### Task item:
Retype only what runs from the line that contains "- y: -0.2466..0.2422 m" through the last line of the listing below, both lines included.

──────

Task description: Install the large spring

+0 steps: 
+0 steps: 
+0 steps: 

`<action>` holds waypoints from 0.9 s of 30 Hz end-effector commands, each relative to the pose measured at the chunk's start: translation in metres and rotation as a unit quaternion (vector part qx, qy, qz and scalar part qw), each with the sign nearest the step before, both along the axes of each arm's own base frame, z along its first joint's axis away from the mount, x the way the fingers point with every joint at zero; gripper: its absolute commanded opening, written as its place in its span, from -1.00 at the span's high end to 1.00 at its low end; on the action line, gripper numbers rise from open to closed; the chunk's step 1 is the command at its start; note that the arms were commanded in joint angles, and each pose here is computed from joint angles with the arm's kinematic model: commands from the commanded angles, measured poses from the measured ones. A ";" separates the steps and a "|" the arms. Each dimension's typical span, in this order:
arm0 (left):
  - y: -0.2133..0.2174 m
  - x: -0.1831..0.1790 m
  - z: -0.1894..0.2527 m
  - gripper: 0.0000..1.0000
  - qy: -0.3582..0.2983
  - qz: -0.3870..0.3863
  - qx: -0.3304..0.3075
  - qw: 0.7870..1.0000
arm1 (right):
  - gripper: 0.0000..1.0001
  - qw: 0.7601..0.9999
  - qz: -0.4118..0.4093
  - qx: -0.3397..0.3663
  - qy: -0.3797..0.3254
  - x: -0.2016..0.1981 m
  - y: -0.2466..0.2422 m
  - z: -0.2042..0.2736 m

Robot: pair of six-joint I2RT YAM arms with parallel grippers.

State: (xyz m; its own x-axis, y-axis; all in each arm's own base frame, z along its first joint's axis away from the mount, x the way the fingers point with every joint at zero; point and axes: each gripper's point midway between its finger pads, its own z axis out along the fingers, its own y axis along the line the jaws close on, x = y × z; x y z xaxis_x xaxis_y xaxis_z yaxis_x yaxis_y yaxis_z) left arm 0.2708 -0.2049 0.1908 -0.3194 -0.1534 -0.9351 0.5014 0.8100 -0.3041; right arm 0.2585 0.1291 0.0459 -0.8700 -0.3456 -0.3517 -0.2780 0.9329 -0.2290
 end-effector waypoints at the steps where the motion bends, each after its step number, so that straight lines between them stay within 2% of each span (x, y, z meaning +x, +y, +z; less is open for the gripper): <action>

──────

### Response:
  - y: -0.2466..0.2422 m
  - z: -0.2042..0.2736 m

Robot: pair of six-joint I2RT YAM arms with parallel grippers.

State: (xyz m; its own x-axis, y-axis; all in each arm's own base frame, z along its first joint's axis away from the mount, x the way the fingers point with every joint at zero; point and axes: each gripper's point midway between its finger pads, its own z axis out along the fingers, its own y axis along the line the jaws close on, x = y × z; x y z xaxis_x xaxis_y xaxis_z yaxis_x yaxis_y yaxis_z) left arm 0.2708 -0.2049 0.1908 -0.3194 -0.1534 -0.9351 0.5014 0.8100 -0.3041; right arm 0.2585 0.1291 0.0459 -0.8700 -0.3456 -0.3517 -0.2780 0.9329 -0.2290
 end-effector waypoints at the steps where the motion bends, each after its step number, so that straight lines between them stay within 2% of each span (x, y, z meaning +x, +y, +z; less is open for the gripper): <action>

The output for this exercise is complete.